No relatório de uma auditoria a propósito dos equipamentos de imagiologia em quatro hospitais portugueses, a IGAS diz que foram detetadas irregularidades no que respeita à acumulações de funções de profissionais de saúde dos serviços de radiologia/imagiologia.

A auditoria, realizada no ano passado, abrangeu os centros hospitalares de São João, Universitário de Coimbra, de Lisboa Norte e o Hospital Fernando Fonseca.

À exceção do Centro Hospitalar de São João, nas outras unidades os processos individuais dos trabalhadores não mostravam os pedidos de acumulação de funções com exercício em entidades privadas, nem a respetiva autorização.

No Hospital Fernando Fonseca foram detetados três trabalhadores que acumulam funções no Centro Hospitalar de Lisboa Norte ¿ CHLN (no Hospital Pulido Valente) «sem que tenham sido encontradas evidências dos pedidos de acumulação e da sua autorização».

Do registo de assiduidade destes trabalhadores em maio e junho do ano passado, a IGAS encontrou situações que suscitam dúvidas quanto à sua veracidade, bem como quanto à fiabilidade do trabalho efetivamente prestado.

No caso de um dos trabalhadores, os registos chegaram a mostrar que, num mesmo dia, marcou a saída do CHLN às 14:12 e deu entrada no Fernando da Fonseca às 14:04 e noutro dia diferente registou a saída de uma unidade às 15:00 e a entrada noutra às 14:04.

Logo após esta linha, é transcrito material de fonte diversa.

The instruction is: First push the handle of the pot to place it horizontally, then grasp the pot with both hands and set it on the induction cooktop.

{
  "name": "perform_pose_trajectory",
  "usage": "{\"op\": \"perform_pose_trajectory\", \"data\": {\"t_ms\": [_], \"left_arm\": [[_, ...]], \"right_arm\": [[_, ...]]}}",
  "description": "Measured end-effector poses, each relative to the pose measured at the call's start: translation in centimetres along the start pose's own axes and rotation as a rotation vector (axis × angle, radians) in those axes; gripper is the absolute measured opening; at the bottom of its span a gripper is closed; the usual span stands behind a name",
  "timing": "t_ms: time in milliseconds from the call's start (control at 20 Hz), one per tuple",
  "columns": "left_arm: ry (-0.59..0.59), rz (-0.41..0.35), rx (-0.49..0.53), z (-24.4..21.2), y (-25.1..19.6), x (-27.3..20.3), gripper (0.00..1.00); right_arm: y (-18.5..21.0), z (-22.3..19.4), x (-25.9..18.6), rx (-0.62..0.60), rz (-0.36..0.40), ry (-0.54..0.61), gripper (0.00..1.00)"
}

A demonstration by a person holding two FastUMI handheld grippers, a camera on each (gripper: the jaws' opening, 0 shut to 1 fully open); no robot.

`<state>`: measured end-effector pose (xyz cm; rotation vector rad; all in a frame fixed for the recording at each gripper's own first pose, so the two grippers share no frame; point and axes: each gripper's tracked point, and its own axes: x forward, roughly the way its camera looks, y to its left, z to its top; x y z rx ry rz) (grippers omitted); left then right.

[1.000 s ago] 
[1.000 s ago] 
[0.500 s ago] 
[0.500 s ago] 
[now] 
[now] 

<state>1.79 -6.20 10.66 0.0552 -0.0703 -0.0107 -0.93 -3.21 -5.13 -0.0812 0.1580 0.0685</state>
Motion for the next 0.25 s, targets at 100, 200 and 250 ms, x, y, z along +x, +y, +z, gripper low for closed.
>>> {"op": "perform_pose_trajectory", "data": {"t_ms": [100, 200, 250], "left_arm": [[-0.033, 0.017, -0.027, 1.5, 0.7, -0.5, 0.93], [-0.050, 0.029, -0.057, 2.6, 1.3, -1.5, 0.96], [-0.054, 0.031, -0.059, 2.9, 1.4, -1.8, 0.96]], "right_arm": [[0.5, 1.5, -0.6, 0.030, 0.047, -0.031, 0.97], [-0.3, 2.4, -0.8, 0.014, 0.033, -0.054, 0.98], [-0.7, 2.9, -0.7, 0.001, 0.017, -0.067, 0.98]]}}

«Concluiu-se que o trabalhador apresenta períodos de trabalho coincidentes nos dois organismos, bem como o lapso temporal que medeia o registo de saída numa entidade e os de entrada na outra, é muito curto», refere a IGAS no relatório a que a Lusa hoje teve acesso.

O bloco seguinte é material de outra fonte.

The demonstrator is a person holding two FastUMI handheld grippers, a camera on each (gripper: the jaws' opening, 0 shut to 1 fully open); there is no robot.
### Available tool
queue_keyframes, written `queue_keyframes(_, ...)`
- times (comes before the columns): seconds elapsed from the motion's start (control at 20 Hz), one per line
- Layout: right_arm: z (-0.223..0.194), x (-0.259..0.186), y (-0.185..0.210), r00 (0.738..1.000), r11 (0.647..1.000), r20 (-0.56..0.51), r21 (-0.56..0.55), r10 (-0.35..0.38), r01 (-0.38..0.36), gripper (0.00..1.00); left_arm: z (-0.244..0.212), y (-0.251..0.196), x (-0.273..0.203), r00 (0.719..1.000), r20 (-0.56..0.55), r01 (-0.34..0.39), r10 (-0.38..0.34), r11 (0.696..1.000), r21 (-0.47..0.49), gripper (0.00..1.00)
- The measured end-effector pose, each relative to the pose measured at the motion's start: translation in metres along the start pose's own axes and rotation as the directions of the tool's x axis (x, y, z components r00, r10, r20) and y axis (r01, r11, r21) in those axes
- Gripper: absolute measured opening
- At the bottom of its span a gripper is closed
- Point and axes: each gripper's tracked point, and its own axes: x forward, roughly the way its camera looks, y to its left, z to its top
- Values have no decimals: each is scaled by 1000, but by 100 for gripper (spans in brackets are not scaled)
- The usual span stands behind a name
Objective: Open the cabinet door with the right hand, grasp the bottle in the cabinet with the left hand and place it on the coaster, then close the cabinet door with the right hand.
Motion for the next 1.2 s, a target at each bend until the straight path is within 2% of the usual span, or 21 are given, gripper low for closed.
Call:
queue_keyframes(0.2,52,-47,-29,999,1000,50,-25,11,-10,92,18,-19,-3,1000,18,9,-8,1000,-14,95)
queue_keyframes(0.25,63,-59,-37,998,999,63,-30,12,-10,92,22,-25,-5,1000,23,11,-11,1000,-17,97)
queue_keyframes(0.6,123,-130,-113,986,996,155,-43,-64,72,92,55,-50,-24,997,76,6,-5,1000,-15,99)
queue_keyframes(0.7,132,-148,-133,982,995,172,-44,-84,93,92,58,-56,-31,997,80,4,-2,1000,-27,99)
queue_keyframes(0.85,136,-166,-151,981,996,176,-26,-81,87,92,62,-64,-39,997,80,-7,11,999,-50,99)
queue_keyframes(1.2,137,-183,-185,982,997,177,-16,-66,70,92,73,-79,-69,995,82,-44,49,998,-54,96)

Uma outra trabalhadora com acumulação efetiva de funções não compareceu num dia no Hospital Pulido Valente por motivo de doença, mas registou a sua presença no Fernando da Fonseca, o que «suscita dúvidas quanto à veracidade da justificação».

No terceiro caso reportado pela IGAS sobre profissionais em acumulação de funções, dá-se conta de outra trabalhadora que, pelos registos, desempenhou funções sem qualquer interrupção entre as 20:00 do dia 24 de maio e as 14:00 do dia 26 de meio, sem tempo de intervalo entre a saída de uma entidade e a entrada na outra.

«Dada a natureza das situações verificadas, estas serão objeto de informação autónoma», refere o relatório.